▸ **Work item**
Copying exactly, give the lines in the material below from the one with "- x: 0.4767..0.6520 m" to the one with "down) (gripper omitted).", ends included, and nothing besides.

▸ **Collected data**
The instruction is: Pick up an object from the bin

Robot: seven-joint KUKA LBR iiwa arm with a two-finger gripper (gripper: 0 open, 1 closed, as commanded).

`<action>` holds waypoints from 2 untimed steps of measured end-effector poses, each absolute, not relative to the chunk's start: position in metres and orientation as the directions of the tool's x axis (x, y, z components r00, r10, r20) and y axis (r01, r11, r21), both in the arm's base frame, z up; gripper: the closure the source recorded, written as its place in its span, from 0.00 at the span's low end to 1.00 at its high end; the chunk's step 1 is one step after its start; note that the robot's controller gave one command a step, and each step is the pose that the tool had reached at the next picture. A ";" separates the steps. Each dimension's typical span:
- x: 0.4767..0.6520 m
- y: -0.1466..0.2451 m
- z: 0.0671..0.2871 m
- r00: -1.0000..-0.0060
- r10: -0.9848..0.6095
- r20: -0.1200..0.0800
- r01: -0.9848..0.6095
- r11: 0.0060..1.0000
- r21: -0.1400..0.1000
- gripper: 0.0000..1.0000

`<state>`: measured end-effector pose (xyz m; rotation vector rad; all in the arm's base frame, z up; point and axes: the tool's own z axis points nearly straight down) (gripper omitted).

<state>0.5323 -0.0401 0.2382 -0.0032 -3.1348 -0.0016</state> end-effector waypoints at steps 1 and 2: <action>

▸ **Written solution**
- x: 0.4767..0.6520 m
- y: -0.1466..0.2451 m
- z: 0.0671..0.2871 m
- r00: -1.0000..-0.0060
- r10: -0.9848..0.6095
- r20: -0.1200..0.0800
- r01: -0.9848..0.6095
- r11: 0.0060..1.0000
- r21: -0.1400..0.1000
- gripper: 0.0000..1.0000

`<state>`: measured end-effector pose (xyz m; rotation vector rad; all in the arm's base frame, z up; point and axes: the tool's own z axis points nearly straight down) (gripper omitted).

The work on this exercise is now complete.